ケンタウリへの旅
EPISODE 16:

サンチアゴは二人の大佐と共に一つの冷凍カプセルを見下ろし、船内の戦士達の動きを画策していた。コード化された通 信が入ってくる中、低温学により凍らされた顔が下から見上げているのにも気づかない様子で、彼女は細いエッチングツールを使ってカプセルの半透明な湾曲した表面 にスケッチしていった。
「我々はまだ船内の武装したスタッフと追いかけっこをしているにすぎない。」彼女はきびきびとした口調で言った。「私は力のある手段が欲しいのだ。そして彼等に対抗する為の場所が。我々には武器とにわかごしらえの砦はある、だが成功するために必要なもの全てを手に入れた訳ではない。」

「指令センターですか?」彼女の左のやせた男がたずねた。彼女は彼の方をちらりと見た。彼女は威容のある体つきをしているわけではなかったが、彼の血は凍りついた。彼がこのように恐怖におびえているのを見るのは初めてだった。
彼女はかぶりを振った。「難しすぎる。もしも船長が密使が指令センター入るのを許可するなら、そこを足がかりにすることはできる。さもなくば、ひまつぶしに我々を狙い撃ちするクルーと戦いながら、ひとりひとり、メインアームを登って行くしかないのだ。彼等の気をそらすための場所が別 に必要だ。だが、もしも密使が失敗したらそれが我々の主要な目的となるが。」

「我々は冷凍カプセルについて話し合ってみました。」彼女の右の大柄な男がざらついた声で言った。ピアースだ。彼は両袖をまくりあげており、腕にはカミソリの刃の傷のような傷痕が無数に交錯している。「ここに多数の無力な人質がいるではないですか。」彼はシュレッダーピストルで、正面 の冷凍カプセルの表面を叩いた。
「我々の最後の手段だ。しかも有効的な。だが最後通牒に値する。今のところ、私はここを考えている。」彼女は冷凍カプセルに刻まれたラフスケッチを叩いた。
「何故、ここに残ってはいけないのです?」ションが訊ねた。彼の細い目は彼女の顔を盗み見た。

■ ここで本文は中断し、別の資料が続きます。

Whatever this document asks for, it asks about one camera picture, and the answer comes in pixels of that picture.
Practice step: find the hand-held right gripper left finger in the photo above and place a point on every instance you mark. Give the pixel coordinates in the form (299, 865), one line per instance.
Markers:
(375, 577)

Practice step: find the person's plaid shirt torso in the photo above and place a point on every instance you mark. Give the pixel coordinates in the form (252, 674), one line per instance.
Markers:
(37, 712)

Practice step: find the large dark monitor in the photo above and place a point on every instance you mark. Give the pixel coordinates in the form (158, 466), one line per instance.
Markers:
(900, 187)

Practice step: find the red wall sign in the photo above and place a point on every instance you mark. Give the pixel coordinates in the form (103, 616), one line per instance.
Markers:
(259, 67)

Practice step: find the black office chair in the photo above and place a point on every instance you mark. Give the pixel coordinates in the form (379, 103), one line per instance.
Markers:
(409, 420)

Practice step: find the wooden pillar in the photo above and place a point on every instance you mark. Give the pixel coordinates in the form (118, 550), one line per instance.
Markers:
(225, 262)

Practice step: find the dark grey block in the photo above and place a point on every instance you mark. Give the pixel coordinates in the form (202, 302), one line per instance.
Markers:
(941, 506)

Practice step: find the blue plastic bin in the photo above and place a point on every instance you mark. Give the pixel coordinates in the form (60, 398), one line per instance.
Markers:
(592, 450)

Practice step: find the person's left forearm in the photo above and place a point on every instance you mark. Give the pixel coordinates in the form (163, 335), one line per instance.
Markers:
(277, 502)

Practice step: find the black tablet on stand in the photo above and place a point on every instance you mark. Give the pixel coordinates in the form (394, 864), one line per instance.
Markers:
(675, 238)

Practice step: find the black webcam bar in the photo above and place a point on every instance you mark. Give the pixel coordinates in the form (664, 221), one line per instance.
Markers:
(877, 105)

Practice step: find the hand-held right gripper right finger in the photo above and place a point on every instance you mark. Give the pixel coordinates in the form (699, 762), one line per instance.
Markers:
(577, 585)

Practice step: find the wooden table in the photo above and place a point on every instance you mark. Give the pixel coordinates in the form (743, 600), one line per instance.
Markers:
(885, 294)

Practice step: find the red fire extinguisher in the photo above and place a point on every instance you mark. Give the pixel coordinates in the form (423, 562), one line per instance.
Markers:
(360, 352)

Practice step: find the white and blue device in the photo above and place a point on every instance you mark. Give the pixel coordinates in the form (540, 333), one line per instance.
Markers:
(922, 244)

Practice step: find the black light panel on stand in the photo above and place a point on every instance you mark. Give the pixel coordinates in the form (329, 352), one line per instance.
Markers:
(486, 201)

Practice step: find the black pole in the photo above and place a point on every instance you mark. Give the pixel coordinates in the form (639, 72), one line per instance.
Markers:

「サムライの古い諺にある。攻撃は最大の防御なり...と。我々がここにとどまる限り、彼等は我々の立場を利用しようとするだろう。彼等にはそれぞれの領域にとどまらせたい。船長は指令センター。スカイは水耕栽培ユニット、ザハロフはメインテナンスダクトにだ。彼等の動きは非常に把握しやすい。我々はそのような罠にはまるべきではないのだ。」
二拍子のトーンが彼女の腕のコンピュータで鳴った。
「密使は指令センターに到着した。ちと彼等をゆさぶってやろう。ション、我々の部下の半分を脱出ハッチへ。残りの半分は私と来るように。ヤン博士には見張りをつけて、独房に置くのだ。さぁ!」彼女は振り向いた。彼女の動きは優美で確信に満ちていた。
無駄な動きもなく、戦士達は飛び出して行った。